Les mesures préventives non-respectées dans les marchés traditionnels

Les mesures préventives non-respectées dans les marchés traditionnels

Sudonline Le 2020-03-30  Source
Au marché Castor de Dakar, les gens vaquent naturellement à leurs occupations. Légumes et poissons sont exposés à l'air libre comme à l'accoutumée, parfois étalés à même le sol. L'odeur nauséabonde qui échappe des fosses sceptiques à ciel ouvert agresse les narines des passants. Les contacts sociaux se poursuivent naturellement, clients et commerçants se côtoient, s'entachent et se serrent même la main, sans se soucier des recommandations hygiéniques pour éviter la maladie. Ils semblent mêmes ne pas croire à l'existence de la pandémie. Assise devant sa table juste à l'entrée du marché, Mme Loum vendeuse de petit déjeuner dit pourtant respecter les recommandations hygiéniques.«J'ai toujours respecté les règles hygiéniques avant même l'arrivée de cette épidémie, c'est ce qui explique que malgré le nombre de vendeurs exorbitants de petit déjeuner dans ce marché, beaucoup de personnes ont porté leur choix sur moi. Vous voyez, il ne reste plus rien dans les plats. Les clients continuent de venir en masse», explique la dame. «Je n'ai pas porté de masque c'est vrai, mais j'ai avec moi un gel désinfectant et je m'en use régulièrement» argue-t-elle.
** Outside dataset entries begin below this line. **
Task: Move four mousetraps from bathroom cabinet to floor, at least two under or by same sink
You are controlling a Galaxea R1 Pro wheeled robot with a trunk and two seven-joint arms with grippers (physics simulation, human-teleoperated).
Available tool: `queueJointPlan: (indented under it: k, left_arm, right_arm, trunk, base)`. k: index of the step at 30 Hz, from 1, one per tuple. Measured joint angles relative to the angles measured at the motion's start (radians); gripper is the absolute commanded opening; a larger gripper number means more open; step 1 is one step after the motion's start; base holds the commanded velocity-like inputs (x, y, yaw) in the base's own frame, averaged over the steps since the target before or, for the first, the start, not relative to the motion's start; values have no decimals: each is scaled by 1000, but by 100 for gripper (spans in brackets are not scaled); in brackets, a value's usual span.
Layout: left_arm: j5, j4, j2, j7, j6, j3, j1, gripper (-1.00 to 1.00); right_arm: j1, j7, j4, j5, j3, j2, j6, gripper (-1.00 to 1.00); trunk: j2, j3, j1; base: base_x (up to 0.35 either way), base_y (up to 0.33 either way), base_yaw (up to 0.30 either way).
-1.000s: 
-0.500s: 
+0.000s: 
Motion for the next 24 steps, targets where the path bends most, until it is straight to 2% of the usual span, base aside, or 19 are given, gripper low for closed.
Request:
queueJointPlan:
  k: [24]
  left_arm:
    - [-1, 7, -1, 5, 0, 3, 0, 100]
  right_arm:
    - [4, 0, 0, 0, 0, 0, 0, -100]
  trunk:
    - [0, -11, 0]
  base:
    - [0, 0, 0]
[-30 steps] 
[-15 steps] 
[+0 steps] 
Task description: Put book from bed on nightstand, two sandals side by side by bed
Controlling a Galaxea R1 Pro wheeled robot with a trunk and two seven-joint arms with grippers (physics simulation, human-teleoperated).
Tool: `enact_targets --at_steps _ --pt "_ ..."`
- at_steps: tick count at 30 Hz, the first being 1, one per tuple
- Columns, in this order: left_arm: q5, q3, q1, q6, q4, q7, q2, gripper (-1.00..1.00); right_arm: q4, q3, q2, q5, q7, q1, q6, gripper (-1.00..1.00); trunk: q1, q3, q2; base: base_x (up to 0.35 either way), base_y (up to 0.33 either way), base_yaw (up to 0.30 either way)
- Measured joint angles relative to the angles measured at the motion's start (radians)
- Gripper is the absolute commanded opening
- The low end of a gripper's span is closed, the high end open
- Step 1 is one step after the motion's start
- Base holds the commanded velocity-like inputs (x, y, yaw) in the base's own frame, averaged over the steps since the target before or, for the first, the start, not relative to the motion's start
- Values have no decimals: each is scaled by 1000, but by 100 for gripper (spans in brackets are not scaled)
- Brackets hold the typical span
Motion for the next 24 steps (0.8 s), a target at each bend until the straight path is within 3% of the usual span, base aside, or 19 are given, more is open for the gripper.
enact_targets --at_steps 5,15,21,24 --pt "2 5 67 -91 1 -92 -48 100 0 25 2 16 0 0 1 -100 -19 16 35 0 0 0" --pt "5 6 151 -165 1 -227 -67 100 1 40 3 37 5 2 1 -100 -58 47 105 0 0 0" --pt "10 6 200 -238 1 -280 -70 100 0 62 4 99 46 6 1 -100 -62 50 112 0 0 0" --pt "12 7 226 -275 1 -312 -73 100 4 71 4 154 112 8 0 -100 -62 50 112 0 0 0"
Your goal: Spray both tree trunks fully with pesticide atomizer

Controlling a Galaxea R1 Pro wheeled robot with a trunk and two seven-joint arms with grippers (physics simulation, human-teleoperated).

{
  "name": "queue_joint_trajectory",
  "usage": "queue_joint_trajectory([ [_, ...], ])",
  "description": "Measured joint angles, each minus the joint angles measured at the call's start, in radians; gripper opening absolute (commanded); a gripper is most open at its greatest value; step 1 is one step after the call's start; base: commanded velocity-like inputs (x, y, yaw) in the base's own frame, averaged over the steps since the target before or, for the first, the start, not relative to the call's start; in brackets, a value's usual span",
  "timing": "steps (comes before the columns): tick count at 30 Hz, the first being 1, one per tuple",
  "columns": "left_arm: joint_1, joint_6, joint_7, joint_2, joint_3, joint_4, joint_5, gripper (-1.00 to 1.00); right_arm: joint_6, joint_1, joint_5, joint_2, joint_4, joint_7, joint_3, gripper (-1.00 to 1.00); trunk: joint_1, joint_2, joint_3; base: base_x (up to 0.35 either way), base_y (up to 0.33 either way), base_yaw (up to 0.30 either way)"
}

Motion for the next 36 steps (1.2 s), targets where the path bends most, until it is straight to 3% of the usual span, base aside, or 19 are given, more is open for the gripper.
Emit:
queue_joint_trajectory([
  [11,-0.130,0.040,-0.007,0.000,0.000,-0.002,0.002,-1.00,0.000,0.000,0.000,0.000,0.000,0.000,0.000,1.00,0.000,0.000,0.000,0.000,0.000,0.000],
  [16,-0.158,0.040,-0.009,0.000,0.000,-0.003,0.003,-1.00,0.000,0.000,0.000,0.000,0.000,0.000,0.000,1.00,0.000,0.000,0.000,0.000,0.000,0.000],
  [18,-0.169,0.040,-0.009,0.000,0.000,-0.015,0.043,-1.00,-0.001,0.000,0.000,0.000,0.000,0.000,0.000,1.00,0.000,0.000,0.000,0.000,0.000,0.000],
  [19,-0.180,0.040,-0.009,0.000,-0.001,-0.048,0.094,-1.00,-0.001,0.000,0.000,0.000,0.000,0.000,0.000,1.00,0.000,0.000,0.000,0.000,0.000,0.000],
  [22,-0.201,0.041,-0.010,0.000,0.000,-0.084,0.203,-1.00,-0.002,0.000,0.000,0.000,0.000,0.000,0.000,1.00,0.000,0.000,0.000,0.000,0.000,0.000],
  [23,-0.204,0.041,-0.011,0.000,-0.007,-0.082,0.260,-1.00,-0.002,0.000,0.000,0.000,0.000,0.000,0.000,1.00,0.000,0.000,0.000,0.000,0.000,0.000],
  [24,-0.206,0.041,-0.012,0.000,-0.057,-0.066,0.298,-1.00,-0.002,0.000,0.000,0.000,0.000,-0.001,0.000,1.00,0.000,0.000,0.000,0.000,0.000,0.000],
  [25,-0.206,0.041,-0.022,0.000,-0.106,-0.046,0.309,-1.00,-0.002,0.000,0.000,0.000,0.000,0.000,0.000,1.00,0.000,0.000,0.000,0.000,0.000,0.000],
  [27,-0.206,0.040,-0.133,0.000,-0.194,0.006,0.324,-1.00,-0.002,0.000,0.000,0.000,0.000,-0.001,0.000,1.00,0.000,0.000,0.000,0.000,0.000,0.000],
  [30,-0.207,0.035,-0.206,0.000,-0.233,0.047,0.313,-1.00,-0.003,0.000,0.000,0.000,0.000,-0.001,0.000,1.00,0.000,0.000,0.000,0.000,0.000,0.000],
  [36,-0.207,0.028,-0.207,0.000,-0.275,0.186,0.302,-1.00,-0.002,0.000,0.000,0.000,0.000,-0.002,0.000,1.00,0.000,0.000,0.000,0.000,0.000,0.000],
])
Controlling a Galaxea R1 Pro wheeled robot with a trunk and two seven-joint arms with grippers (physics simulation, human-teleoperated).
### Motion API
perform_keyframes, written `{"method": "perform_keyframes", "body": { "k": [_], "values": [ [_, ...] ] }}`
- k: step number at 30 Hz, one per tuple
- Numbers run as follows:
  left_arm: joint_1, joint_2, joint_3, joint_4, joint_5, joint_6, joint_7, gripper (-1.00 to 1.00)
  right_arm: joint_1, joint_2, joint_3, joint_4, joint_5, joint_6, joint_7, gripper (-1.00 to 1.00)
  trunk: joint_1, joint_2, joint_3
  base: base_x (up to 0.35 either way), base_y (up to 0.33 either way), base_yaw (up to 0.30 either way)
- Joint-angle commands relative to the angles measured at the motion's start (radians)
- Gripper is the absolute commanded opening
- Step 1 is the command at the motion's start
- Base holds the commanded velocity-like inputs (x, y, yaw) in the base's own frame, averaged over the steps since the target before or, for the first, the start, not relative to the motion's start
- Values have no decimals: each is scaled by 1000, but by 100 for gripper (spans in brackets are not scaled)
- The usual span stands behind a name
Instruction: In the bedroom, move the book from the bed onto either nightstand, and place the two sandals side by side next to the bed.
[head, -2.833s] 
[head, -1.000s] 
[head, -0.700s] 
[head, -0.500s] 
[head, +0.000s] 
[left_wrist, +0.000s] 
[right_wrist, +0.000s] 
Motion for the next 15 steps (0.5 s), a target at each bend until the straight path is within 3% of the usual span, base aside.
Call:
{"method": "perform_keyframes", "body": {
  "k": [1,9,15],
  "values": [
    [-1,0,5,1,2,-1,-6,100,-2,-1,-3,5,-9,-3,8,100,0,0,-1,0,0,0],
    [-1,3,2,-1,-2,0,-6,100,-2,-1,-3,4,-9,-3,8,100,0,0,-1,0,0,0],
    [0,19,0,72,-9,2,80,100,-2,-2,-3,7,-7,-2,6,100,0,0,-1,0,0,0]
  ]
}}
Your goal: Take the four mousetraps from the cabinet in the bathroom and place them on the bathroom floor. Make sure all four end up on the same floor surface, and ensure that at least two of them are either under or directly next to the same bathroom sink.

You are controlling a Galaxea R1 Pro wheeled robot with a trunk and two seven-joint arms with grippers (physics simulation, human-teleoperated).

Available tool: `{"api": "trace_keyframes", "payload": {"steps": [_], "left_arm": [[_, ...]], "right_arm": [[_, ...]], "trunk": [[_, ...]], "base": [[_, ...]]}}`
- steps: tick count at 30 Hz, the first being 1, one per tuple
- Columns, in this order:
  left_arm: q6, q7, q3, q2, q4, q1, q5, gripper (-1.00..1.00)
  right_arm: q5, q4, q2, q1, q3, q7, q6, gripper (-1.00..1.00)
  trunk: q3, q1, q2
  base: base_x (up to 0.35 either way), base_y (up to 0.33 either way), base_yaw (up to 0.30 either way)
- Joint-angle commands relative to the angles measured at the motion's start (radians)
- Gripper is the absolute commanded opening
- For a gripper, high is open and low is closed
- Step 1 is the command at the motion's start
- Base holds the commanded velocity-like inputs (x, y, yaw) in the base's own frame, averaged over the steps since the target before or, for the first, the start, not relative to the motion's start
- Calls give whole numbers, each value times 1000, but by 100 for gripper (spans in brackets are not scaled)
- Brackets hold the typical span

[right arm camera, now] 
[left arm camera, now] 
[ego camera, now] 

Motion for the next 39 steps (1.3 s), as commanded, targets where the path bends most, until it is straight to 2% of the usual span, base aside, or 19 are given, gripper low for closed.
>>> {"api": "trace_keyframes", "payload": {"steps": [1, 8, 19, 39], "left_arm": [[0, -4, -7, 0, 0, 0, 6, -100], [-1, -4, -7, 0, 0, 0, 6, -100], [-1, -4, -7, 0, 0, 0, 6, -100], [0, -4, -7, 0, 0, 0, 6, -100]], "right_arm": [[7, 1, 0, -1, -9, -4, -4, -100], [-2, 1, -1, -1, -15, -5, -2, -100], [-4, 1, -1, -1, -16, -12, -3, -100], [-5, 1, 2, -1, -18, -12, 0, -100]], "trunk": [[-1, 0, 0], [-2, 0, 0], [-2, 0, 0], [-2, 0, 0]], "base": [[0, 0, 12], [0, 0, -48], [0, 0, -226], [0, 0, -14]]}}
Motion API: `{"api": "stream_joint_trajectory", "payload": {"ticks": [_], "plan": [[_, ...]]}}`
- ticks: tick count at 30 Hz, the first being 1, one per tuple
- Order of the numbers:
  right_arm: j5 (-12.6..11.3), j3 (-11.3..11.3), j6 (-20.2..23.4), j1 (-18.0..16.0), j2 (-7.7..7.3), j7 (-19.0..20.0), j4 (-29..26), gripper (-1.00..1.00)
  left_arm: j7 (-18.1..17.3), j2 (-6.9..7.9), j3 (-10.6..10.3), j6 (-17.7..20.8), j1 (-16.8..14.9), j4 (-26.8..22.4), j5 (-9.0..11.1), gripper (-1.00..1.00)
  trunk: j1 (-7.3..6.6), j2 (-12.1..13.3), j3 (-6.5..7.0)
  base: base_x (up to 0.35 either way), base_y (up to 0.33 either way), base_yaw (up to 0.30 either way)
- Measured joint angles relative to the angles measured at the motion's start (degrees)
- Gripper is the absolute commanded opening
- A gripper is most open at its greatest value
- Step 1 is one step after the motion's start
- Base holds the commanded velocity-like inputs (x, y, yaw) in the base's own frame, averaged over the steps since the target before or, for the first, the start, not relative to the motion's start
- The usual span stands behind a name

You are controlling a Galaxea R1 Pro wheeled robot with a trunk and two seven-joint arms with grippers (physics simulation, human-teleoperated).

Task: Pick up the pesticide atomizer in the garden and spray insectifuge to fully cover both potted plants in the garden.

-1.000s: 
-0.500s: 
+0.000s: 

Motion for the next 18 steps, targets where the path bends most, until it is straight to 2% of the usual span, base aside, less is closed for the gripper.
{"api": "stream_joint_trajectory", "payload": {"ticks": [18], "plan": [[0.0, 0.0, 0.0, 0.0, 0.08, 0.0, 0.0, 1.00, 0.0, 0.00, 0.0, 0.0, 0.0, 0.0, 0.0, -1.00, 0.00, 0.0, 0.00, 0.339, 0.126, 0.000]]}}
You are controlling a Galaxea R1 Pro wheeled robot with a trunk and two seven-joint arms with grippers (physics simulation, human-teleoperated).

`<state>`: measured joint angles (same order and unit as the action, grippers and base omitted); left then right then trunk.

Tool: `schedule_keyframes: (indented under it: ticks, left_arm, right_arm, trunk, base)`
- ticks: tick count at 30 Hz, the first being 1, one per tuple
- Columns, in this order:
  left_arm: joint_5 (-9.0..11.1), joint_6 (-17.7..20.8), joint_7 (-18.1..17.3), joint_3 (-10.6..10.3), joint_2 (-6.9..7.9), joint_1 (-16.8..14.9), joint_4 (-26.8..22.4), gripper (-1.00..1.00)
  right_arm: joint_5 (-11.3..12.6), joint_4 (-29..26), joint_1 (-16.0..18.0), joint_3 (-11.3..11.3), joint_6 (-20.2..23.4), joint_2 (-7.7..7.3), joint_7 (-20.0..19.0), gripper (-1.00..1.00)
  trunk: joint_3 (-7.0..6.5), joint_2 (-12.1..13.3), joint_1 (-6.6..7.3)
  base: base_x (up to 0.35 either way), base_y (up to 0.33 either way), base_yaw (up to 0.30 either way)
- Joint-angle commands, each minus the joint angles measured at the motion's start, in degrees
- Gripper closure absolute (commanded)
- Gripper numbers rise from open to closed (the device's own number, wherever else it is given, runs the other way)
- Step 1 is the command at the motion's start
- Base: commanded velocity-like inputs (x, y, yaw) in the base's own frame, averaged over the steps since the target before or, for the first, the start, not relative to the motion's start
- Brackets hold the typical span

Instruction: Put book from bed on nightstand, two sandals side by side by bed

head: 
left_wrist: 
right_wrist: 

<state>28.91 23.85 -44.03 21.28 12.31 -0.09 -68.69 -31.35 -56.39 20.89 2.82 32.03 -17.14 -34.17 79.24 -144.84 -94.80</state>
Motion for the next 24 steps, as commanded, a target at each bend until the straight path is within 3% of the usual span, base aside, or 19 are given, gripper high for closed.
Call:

Faisant des navettes incessantes dans les coins et recoins du marché, Collète Diouf, interpelée sur le sujet répond: «je suis consciente du dangerque je guette dans ces lieux mais je ne pouvais pas ne pas venir faire le marché, en ce moment nul n'est à l'abri car, aucune règle d'hygiène n'est respectée ici».

Toutefois, dit-elle, «jem'en remets tout simplement à Allah et arrivée à la maison, je prendrais le temps nécessaire pour désinfecter les légumes». Plus loin d'elle, on retrouve un boucher du nom de Vieux Diouf en pleine conversation avec ses d'autres vendeurs. «Les autorités devraient passer régulièrement dans ces marchés pour s'enquérir de la situation en ce temps d'épidémie et nous offrir des matériaux de prévention. Pour dire vrai, je n'ai pas porté de masque et je n'ai pas avec moi aussi un désinfectant mais quand même à la descente je prendrai la peine de me laver avec de l'eau de javel avant d'arriver chez moi», laisse-t-il entendre. Pour parer à toute éventualité, le Vieux Diouf propose «une fermeture de tous les marchés qui sera précédée en amont d'un ultimatum de 3 jours pour permettre aux gens de s'approvisionner au maximum avant de se confiner chez eux».

Même décor au marché Grand Dakar. Toutefois, ici le coronavirus est le sujet des commentaires. Des commerçants débattent sur la maladie mais sans respecter les distances et les contacts physiques qui pourraient faciliter la propagation du virus. «Les clients ne viennent plus en masse comme en temps normal. Vraiment entre les risques qui nous guettent et la baisse de notre chiffre d'affaires, je ne sais plus où donner de la tête. Je suis mère de famille et c'est ça mon gagne-pain, donc, je suis obligé de le faire pour subvenir mes besoins», fait savoir Fatou Thiam, vendeuse de bracelets.